SLIM Overview

Real-time, nondestructive SLIM (see Fig. 1) uses optical interferometry to reveal structure and dynamics with nanometer sensitivity in live cell cultures in 4D (3D time-series).51,52,35 In PC illumination, light beams emanating from the condenser ring pass through the sample and are collected in the back focal (Fourier) plane of the microscope objective.53 This scattered beam light is geometrically separated from the reference beam in the Fourier plane, and combined through interference in the image plane.

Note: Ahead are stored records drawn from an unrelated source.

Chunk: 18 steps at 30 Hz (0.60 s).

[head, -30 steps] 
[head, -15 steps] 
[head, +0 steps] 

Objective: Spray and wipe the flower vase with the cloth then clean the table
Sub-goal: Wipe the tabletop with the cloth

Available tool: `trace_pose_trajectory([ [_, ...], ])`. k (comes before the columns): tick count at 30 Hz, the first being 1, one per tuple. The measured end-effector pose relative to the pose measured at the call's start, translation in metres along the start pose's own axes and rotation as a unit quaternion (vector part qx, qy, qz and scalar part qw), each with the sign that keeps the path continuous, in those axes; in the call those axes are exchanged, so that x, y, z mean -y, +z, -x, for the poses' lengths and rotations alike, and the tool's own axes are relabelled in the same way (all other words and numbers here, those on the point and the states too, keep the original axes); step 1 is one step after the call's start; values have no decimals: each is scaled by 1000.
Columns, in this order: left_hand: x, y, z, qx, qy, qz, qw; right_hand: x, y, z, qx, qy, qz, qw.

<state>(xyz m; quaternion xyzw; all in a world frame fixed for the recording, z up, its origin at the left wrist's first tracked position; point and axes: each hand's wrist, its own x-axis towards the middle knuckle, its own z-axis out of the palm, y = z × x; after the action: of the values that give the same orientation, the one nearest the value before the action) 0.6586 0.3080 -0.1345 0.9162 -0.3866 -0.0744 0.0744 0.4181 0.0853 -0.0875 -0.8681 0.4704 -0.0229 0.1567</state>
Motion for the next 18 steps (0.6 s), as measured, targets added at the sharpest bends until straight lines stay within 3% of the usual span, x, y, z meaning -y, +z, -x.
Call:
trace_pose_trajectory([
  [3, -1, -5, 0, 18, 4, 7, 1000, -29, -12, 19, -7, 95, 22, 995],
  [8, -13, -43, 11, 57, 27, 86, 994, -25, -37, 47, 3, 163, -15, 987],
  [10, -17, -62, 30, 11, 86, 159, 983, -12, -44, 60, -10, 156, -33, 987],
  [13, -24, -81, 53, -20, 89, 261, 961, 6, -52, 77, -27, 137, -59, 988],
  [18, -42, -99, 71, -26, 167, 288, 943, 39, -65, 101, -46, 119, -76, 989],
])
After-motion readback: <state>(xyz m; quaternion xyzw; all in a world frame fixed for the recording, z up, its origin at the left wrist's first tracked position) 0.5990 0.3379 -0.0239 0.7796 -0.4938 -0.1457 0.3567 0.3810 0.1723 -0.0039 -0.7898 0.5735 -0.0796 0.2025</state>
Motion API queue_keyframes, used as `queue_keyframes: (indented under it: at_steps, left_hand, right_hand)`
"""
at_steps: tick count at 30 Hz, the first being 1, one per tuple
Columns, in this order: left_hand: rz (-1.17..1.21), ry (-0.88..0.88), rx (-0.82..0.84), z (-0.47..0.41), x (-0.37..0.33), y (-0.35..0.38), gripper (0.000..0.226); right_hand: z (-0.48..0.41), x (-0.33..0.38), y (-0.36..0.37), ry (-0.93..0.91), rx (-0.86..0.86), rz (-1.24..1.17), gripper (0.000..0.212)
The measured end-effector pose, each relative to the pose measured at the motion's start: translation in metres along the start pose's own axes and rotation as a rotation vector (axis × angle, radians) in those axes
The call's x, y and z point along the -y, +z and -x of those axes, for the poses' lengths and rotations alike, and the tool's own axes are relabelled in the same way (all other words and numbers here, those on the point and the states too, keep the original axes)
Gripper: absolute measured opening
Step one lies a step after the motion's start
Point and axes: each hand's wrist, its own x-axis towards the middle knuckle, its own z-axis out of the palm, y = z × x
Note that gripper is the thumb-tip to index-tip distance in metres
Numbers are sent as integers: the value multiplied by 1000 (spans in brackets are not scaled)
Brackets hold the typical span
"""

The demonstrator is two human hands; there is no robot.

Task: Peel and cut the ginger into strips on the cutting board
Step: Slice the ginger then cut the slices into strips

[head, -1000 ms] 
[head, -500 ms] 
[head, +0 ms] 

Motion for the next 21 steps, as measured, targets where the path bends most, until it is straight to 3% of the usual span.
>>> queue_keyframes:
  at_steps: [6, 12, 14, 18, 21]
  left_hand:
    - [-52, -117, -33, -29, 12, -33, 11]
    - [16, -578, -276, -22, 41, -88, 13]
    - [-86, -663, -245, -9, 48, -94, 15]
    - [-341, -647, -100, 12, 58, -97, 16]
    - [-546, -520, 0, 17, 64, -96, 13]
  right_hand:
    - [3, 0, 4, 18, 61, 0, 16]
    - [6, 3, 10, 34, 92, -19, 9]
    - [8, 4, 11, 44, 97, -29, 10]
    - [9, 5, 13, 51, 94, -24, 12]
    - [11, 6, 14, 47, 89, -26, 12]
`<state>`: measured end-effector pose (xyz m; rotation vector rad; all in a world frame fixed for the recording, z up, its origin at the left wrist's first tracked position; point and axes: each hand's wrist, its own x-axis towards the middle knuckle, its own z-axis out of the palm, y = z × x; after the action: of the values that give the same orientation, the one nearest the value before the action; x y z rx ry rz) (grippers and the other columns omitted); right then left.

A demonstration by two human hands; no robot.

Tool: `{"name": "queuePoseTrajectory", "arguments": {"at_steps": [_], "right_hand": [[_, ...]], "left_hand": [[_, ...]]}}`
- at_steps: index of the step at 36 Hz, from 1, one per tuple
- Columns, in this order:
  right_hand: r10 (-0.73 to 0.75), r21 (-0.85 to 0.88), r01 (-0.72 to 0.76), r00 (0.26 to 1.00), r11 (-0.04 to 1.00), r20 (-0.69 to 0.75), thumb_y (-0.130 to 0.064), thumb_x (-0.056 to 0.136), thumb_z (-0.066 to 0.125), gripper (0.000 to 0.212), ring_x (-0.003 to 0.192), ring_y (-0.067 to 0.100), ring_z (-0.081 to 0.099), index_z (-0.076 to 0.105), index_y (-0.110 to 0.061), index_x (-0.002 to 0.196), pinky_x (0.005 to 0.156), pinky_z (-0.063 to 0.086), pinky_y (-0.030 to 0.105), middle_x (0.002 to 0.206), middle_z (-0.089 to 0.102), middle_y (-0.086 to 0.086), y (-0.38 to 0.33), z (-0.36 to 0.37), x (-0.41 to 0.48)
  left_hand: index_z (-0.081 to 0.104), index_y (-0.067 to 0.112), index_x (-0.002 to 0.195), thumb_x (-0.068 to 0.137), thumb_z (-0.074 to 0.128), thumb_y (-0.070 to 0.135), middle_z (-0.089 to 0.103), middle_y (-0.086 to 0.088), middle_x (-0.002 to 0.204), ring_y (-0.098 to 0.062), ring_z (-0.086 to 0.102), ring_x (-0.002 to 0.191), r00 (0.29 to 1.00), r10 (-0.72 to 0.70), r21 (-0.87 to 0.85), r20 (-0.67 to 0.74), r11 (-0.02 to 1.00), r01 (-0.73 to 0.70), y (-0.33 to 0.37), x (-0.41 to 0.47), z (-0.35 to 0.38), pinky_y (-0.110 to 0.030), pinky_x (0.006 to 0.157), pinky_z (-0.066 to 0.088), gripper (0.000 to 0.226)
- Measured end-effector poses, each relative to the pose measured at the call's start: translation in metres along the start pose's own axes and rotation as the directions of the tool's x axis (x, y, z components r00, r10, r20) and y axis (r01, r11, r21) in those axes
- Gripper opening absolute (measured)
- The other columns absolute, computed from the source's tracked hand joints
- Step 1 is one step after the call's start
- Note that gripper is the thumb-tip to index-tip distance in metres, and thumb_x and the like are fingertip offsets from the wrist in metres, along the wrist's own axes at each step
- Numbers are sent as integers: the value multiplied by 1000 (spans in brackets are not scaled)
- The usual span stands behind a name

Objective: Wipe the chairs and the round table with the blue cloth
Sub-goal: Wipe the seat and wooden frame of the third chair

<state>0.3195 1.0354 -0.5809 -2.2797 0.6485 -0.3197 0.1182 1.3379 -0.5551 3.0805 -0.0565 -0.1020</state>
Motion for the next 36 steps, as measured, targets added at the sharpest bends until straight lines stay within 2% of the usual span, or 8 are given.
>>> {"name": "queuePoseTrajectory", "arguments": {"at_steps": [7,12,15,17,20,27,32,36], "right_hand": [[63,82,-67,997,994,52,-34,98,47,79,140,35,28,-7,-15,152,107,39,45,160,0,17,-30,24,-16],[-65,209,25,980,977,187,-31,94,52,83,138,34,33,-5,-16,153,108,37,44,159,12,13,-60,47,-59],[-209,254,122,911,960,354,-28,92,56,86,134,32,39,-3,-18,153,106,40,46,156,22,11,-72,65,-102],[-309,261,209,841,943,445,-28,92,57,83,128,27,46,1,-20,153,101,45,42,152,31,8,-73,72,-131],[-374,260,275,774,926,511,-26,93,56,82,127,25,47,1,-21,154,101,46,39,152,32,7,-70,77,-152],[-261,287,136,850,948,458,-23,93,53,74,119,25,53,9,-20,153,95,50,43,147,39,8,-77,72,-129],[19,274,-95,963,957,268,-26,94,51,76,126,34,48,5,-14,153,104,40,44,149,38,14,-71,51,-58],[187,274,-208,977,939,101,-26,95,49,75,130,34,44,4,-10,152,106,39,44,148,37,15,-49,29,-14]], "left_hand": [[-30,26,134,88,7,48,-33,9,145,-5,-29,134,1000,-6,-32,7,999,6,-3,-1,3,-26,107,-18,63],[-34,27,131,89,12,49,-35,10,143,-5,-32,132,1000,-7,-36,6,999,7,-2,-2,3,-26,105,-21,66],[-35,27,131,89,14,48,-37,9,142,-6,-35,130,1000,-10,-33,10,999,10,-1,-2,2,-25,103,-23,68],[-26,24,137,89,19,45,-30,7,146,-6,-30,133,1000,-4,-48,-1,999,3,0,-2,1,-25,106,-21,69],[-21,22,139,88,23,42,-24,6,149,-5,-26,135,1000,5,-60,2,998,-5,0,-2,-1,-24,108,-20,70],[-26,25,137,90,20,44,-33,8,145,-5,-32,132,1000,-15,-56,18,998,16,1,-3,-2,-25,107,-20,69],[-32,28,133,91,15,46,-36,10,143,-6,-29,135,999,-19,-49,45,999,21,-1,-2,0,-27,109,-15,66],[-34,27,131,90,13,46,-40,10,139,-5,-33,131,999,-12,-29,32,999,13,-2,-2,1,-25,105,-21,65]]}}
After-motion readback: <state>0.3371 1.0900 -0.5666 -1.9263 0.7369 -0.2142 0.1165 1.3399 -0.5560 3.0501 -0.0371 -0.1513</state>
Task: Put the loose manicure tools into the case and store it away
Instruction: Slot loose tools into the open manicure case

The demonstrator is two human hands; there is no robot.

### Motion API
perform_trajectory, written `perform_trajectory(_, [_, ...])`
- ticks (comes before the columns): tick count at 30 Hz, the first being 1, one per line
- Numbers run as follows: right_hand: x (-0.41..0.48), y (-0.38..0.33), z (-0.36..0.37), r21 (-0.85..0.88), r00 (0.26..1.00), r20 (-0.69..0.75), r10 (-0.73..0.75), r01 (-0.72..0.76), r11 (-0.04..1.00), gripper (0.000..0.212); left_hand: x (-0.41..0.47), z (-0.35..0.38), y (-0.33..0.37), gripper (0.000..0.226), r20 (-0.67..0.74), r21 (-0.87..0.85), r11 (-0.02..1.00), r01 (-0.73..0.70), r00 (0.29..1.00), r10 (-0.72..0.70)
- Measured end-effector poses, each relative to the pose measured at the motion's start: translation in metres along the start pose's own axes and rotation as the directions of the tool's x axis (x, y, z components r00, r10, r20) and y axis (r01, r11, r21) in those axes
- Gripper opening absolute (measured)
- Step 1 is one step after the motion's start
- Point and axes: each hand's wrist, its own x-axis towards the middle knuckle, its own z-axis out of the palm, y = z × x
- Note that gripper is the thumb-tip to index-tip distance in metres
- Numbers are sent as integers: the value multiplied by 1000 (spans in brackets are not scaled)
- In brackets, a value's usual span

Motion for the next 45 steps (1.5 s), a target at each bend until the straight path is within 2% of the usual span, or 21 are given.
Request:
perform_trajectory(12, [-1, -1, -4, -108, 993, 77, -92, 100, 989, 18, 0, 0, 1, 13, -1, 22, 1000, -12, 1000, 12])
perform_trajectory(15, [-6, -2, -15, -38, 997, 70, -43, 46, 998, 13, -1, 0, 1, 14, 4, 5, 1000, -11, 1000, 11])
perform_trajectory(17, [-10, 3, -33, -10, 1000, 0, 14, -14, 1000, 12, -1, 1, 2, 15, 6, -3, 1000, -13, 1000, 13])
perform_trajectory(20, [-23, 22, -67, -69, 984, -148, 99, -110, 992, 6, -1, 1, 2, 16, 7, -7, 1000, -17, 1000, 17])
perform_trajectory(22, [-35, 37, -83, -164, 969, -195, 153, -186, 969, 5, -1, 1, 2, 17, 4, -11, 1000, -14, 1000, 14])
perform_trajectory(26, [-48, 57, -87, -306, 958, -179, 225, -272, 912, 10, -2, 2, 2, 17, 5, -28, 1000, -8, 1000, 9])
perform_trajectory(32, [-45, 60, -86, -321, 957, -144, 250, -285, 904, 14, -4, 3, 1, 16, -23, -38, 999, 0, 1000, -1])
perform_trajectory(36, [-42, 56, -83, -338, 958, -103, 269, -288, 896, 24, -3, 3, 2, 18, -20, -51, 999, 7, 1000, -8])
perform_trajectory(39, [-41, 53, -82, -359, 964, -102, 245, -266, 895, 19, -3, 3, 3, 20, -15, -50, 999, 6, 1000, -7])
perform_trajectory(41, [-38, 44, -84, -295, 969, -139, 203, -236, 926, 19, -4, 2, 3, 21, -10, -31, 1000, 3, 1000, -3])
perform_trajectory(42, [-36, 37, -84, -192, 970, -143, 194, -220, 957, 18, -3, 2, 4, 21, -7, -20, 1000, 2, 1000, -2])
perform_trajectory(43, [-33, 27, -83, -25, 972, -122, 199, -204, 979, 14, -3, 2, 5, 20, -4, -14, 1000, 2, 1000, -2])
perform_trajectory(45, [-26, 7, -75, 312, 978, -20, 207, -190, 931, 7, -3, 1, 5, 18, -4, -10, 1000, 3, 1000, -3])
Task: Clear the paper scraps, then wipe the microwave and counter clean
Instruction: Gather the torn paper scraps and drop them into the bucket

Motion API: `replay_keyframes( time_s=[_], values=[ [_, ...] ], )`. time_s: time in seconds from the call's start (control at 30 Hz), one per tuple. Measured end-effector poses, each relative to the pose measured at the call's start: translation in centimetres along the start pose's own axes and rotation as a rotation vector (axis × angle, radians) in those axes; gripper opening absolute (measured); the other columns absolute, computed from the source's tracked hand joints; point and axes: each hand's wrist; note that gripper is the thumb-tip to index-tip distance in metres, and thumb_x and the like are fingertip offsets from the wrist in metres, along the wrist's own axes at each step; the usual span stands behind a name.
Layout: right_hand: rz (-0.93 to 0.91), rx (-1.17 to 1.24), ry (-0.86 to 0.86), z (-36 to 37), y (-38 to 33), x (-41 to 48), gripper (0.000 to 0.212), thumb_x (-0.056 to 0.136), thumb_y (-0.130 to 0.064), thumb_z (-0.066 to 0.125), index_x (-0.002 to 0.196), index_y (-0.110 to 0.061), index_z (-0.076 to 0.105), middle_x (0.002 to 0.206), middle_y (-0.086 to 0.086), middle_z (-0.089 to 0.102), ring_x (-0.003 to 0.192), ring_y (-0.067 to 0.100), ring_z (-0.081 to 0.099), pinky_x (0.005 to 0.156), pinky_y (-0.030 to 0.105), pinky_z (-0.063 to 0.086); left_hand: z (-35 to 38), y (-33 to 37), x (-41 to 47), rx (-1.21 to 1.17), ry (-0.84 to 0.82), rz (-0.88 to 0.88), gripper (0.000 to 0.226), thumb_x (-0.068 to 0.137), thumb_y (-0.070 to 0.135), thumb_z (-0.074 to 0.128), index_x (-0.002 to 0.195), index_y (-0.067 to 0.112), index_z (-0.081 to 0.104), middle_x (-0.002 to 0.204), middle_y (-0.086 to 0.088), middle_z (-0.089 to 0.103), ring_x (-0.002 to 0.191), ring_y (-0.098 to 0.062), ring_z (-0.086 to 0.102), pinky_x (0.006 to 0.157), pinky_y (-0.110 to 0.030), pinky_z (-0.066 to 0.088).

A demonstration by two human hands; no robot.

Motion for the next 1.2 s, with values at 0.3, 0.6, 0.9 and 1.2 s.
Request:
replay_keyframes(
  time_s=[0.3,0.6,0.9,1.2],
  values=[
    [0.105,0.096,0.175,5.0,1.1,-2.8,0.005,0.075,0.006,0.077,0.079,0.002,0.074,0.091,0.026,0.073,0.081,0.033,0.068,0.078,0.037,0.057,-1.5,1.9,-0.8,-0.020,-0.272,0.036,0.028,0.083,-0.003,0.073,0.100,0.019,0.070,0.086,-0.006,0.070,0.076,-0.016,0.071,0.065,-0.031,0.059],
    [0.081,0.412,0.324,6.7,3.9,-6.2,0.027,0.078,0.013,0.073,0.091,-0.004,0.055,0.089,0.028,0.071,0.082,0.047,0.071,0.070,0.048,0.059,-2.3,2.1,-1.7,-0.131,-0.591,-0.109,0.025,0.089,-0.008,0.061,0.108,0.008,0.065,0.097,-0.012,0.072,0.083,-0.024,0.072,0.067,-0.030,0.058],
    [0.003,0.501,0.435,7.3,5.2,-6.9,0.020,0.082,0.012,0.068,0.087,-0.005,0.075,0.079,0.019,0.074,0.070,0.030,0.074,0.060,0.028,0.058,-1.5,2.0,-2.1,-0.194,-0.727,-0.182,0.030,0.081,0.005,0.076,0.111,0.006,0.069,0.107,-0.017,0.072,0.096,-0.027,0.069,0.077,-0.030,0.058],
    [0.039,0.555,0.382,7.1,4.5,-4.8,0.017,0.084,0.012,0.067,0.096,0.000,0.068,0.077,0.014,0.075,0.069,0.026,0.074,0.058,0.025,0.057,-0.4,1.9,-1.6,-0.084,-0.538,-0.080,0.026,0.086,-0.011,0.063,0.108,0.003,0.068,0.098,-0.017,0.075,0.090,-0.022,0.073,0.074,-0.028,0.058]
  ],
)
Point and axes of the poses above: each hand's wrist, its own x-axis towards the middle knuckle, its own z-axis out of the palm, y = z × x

A phase plate in the Fourier plane advances the phase of the reference beam by 0.5π radians and attenuates its amplitude. Destructive interference generates a dark image for the dense portions of the cell with respect to the gray background. The SLIM module includes a one-to-one 4f relay system with a spatial light modulator (SLM) in the Fourier plane, and relays the microscope image plane with minimal aberrations (diffraction-limited) at a 1:1 ratio to a camera placed at its exit port. A phase mask ring, projected on the SLM screen at the same size, is conjugated with the back focal plane of the microscope objective. The SLM thus modulates the reference beam like a phase plate with variable thickness.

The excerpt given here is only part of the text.